Difference between shape = (2,1) & shape = 2

Hi,

Recently, I felt something very weird here. I am doing some toy examples for code verification. Here, I believed that two models should return the same results. But, the only second model returns me correct results (the first model gives me posterior distributions around 0)… The only difference between two models are whether I implied shape as a vector or int. I really want to know why such things happen. Could someone please explain the reason for the situation?

    with pm.Model() as model1: 
      n_model_1 = df_x.shape[1]

    sigma_ard = pm.Gamma("sigma_ard", alpha = 2, beta =  0.01, shape = n_model_1)
    beta = pm.Normal("beta", mu = 0, sigma = sigma_ard, shape = n_model_1)
    sigma_ard0 = pm.Gamma("sigma_ard0", alpha = 2, beta = 0.01)
    beta0 = pm.Normal("beta0", mu = 0, sigma = sigma_ard0)
    sigma = pm.Gamma("sigma", alpha = 2, beta = 0.01)
    
    y = pm.Normal("y", mu = pm.math.dot(df_x, beta) + beta0, sigma = sigma, observed = df_y)

    sample = pm.sample()

    az.plot_posterior(sample, var_names= "beta");


    with pm.Model() as model2: 
    n_model_1 = df_x.shape[1]

    sigma_ard = pm.Gamma("sigma_ard", alpha = 2, beta =  0.01, shape = (n_model_1,1))
    beta = pm.Normal("beta", mu = 0, sigma = sigma_ard, shape = (n_model_1,1))
    sigma_ard0 = pm.Gamma("sigma_ard0", alpha = 2, beta = 0.01)
    beta0 = pm.Normal("beta0", mu = 0, sigma = sigma_ard0)
    sigma = pm.Gamma("sigma", alpha = 2, beta = 0.01)
    
    y = pm.Normal("y", mu = pm.math.dot(df_x, beta) + beta0, sigma = sigma, observed = df_y)

    sample = pm.sample()

az.plot_posterior(sample, var_names= "beta");

Hi, that’s a really good question.
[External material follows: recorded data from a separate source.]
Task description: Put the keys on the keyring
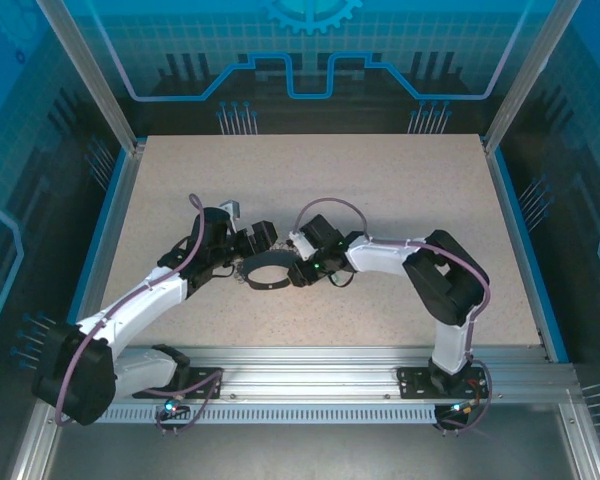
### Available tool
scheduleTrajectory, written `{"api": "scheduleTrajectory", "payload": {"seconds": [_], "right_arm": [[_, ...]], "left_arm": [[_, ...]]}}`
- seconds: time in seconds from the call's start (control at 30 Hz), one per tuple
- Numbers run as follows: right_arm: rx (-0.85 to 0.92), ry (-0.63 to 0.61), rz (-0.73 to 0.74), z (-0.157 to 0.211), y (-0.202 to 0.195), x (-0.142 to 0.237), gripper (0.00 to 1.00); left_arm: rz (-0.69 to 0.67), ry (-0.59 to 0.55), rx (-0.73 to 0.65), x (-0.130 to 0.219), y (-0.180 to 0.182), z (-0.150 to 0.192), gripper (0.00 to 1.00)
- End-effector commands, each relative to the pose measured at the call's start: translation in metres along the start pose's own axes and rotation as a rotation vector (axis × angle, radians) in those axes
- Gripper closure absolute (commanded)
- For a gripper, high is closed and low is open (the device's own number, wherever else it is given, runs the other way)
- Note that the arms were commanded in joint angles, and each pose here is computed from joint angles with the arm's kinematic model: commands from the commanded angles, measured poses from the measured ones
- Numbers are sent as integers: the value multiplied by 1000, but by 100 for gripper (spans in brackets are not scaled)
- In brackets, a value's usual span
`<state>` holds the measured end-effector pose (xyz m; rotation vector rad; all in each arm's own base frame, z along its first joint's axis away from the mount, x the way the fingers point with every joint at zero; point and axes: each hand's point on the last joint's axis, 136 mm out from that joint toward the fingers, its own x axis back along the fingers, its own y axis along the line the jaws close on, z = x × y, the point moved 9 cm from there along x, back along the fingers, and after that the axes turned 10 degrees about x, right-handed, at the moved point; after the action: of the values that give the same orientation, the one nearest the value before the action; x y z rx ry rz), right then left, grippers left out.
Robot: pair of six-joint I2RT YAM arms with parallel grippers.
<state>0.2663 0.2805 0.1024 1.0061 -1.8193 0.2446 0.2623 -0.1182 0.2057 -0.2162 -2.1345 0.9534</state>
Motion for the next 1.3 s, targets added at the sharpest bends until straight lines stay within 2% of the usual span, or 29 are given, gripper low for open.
{"api": "scheduleTrajectory", "payload": {"seconds": [0.0, 0.2, 0.33, 0.63, 1.27], "right_arm": [[-43, -51, 17, -1, 2, 16, 64], [-110, -84, 5, 6, 5, 24, 62], [-230, -87, 20, 10, 2, 26, 61], [-459, -145, -92, 8, 9, 21, 62], [-505, -103, -143, 9, 10, 0, 64]], "left_arm": [[30, 1, 1, 1, -4, -2, 1], [33, -1, -2, 1, -5, -3, 1], [31, -1, -4, 1, -5, -3, 1], [34, -3, -2, 0, -5, -4, 1], [34, -9, -3, 1, -5, -4, 1]]}}
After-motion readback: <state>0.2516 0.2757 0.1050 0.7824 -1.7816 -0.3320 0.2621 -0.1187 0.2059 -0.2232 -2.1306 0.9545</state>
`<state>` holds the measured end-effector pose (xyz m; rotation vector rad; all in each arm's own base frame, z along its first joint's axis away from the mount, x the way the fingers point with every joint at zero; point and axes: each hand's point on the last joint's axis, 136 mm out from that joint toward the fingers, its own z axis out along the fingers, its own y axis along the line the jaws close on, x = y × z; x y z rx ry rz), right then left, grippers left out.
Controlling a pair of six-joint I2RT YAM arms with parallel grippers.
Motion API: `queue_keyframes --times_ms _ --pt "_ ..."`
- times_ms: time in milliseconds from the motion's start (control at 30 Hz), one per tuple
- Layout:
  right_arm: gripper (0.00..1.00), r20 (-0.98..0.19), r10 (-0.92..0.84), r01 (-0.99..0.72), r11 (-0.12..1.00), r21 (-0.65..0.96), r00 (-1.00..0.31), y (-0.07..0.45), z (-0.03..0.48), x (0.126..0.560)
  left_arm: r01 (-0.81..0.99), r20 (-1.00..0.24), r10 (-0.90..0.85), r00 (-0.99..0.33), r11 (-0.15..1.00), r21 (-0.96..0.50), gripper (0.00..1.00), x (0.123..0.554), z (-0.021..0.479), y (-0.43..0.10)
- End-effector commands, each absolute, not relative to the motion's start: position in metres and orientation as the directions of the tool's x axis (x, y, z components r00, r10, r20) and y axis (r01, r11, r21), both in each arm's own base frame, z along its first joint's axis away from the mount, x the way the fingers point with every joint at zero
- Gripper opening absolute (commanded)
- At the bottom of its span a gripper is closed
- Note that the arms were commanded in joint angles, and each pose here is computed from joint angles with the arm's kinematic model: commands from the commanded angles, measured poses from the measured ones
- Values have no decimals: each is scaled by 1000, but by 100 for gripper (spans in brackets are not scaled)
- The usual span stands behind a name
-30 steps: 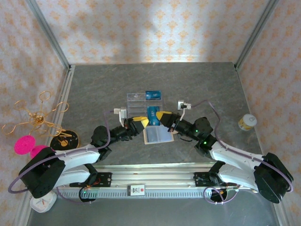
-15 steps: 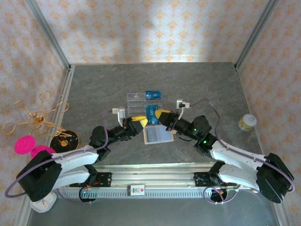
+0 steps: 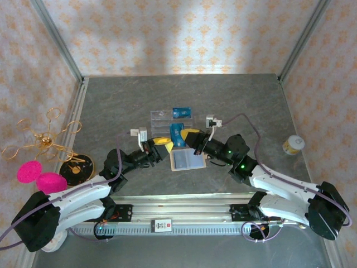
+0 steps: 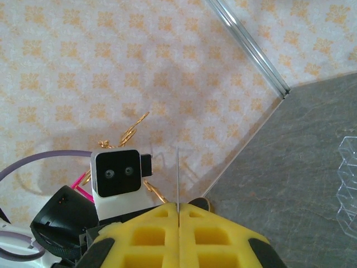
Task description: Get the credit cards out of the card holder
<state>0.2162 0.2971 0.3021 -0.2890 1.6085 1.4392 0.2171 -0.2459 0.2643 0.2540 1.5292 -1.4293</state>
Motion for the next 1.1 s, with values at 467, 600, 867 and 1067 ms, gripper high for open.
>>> queue_keyframes --times_ms 467,600,867,1067 --pt "0 -709 461 -715 203 669 -533 309 320 224 773 -721 -504 -475 153 -616 19 202 290 -247" --pt "0 -714 447 -703 230 673 -538 308 314 225 764 -729 -498 -471 182 -619 1 207 287 -247" --pt "16 -753 461 -552 512 658 -469 246 284 251 742 -825 -360 -436 375 -556 0 233 276 -259" --pt "15 -737 503 -446 588 675 -451 187 256 259 754 -934 -38 -355 579 -310 0 271 268 -275"
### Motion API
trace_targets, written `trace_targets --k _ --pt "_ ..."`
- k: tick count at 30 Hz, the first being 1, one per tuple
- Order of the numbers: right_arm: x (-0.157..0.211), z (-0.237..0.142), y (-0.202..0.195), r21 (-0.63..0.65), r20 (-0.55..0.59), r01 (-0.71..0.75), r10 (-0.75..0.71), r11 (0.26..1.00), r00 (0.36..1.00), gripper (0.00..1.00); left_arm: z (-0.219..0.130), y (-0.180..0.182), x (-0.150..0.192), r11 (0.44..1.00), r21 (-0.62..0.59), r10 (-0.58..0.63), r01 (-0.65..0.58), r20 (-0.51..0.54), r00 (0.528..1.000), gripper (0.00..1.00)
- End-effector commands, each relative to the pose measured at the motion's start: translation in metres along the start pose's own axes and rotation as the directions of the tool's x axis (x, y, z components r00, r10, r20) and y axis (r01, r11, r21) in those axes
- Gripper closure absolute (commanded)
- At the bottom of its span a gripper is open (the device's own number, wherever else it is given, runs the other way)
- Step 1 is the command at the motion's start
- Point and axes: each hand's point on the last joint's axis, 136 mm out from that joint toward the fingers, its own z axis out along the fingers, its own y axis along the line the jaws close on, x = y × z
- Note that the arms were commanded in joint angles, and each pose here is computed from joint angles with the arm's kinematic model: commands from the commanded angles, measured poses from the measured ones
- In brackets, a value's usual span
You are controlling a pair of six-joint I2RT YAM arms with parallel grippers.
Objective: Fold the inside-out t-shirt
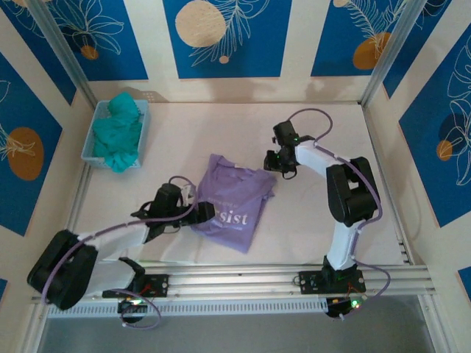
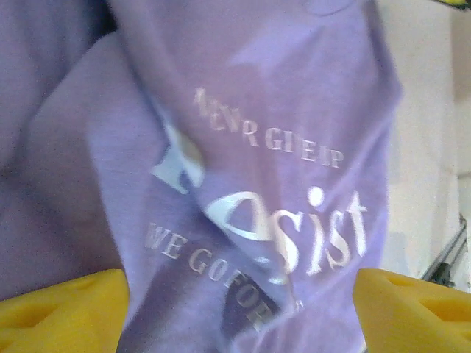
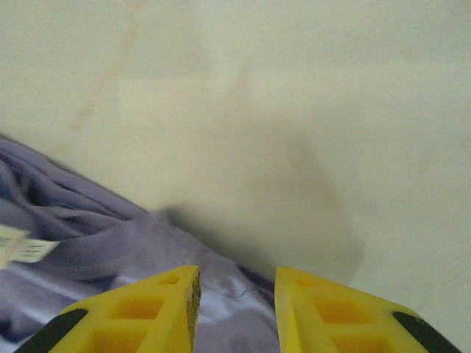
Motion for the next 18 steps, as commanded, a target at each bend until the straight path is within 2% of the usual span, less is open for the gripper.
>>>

It’s part of the broadcasting rules built into systems like numpy and pytensor. Here’s a weird thing about numpy:

np.array([3,4]) + np.array([[7],[6]])

yields:

array([[10, 11],
       [ 9, 10]])

Because it adds 7 to [3,4] for the top row and 6 to [3,4] for the bottom row. But in regular linear algebra, that’s not a valid operation. You can only add vectors of the same shapes. At some point the numpy/matlab projects decided to implicitly add dimensions to make these valid operations.

The same broadcasting rules give rise to your problem. Suppose my data matrix is 5x2 and my coefficient vector is 2x1:

df_x = np.random.normal(size=(5,2))
beta = np.array([[2],[3]])

Then my output vector is 5x1

df_y = df_x @ beta

It is important that I preserve these same shape requirements when I code the pymc model. When I use shape = 2, I lose those shape constraints. Mu will turn out to be a (5,) vector but df_y is a (5,1).

  with pm.Model() as model1: 
      beta = pm.Normal("beta", mu = 0, sigma = 1, shape = 2)
  
      mu = pm.math.dot(df_x, beta)
      
      y = pm.Normal("y", mu = mu, observed=df_y)

If you try to draw from y, it will throw an error saying a (5,5) is not compatible with your observations.

pm.draw(y)

Where did the (5,5) come from? The same funny broadcasting rules. If you take the (5,) mu vector and add a (5,1) vector of random noise, you get the (5,5) matrix. Yet we told pymc that the output of y should look like df_y, a (5,1). So it throws the error.

If you try flattening df_y into a (5,) vector the problem goes away. So you’ll just want to stay consistent, either working with column vectors everywhere or flatten vectors everywhere.

7 Likes

That clarified my problem so clearly. Thanks for your detailed explanation!

Best,

Jinyoung

2 Likes